YOUR INSTRUCTIONS: Your answer must consist of every line from the data below that includes the word "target".

PROVIDED MATERIAL:
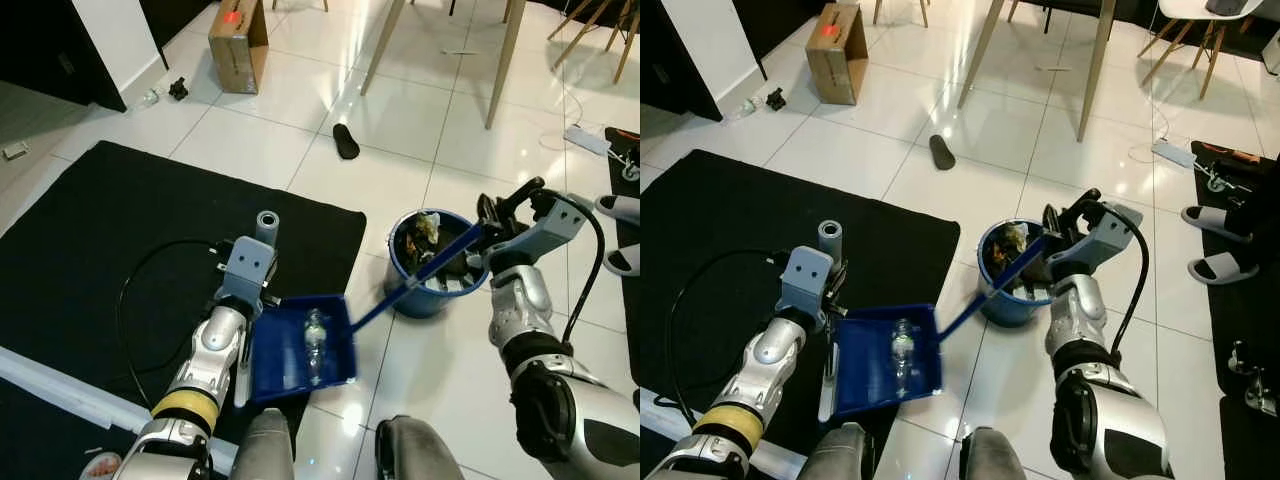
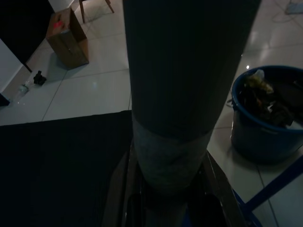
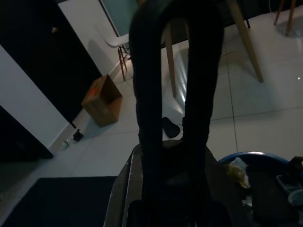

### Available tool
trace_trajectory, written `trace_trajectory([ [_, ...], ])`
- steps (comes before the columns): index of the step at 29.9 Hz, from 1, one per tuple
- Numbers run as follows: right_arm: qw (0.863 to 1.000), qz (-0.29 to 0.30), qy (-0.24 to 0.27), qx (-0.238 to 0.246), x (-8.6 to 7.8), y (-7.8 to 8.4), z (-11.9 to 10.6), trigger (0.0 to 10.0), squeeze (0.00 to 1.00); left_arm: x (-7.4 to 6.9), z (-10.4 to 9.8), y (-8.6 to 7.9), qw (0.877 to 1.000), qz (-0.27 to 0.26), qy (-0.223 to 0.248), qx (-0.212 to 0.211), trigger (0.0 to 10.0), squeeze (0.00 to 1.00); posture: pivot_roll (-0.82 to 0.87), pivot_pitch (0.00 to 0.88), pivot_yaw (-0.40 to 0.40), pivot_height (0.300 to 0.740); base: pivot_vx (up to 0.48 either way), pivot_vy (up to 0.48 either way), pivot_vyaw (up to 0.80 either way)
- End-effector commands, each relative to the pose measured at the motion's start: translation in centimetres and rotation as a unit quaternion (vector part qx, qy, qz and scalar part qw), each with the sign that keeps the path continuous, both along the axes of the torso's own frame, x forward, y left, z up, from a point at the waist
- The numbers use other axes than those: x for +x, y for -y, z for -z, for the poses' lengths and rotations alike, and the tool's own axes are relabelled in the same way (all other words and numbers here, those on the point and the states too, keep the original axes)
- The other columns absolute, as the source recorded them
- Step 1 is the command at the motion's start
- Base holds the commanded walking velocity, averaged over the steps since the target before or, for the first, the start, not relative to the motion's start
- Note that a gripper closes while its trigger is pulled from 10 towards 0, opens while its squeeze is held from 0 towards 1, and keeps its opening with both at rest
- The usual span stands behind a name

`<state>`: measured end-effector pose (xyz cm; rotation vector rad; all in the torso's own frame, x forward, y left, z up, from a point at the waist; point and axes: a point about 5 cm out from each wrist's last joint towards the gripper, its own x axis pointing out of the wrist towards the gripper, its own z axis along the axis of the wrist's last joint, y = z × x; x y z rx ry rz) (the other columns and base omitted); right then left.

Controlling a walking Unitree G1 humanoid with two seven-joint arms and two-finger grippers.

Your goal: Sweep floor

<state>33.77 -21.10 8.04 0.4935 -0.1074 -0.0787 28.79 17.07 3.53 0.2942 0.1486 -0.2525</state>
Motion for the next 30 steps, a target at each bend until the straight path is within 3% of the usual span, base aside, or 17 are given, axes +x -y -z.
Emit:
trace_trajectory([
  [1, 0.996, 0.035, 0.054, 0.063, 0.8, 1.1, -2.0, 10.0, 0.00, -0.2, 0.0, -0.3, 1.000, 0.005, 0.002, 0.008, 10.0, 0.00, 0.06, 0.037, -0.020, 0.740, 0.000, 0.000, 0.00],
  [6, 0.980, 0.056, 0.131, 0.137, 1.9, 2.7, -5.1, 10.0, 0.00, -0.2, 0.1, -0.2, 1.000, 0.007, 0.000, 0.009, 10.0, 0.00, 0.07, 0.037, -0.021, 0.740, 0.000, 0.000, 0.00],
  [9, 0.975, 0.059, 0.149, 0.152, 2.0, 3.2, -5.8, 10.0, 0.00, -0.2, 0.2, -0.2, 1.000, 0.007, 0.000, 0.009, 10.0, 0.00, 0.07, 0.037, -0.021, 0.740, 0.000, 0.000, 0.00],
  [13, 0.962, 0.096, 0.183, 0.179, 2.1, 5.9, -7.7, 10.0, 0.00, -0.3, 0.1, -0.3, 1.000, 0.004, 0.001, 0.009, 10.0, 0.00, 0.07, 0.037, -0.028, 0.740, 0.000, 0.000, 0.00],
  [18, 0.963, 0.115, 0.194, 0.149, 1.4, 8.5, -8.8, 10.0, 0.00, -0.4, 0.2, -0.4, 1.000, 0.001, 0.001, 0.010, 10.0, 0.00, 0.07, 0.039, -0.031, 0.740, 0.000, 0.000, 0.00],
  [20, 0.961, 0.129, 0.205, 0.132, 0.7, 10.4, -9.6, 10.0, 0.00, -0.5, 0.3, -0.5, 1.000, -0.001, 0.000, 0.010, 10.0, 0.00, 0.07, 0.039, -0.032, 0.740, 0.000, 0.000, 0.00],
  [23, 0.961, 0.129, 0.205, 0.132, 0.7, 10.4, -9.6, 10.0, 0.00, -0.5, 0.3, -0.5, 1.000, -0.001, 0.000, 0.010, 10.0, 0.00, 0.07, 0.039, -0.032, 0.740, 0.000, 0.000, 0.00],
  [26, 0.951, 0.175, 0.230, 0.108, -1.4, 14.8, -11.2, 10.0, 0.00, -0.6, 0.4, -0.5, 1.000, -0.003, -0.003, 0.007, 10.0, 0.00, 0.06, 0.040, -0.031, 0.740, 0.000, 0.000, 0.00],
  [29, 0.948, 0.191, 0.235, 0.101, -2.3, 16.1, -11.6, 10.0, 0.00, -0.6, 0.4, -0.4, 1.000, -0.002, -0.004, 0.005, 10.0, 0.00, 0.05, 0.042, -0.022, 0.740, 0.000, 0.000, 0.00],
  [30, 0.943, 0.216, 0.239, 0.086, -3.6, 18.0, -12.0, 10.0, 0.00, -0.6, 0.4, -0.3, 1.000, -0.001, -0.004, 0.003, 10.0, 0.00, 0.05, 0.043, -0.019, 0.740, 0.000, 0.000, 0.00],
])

EXERCISE RESULT:
- Base holds the commanded walking velocity, averaged over the steps since the target before or, for the first, the start, not relative to the motion's start
Motion for the next 30 steps, a target at each bend until the straight path is within 3% of the usual span, base aside, or 17 are given, axes +x -y -z.

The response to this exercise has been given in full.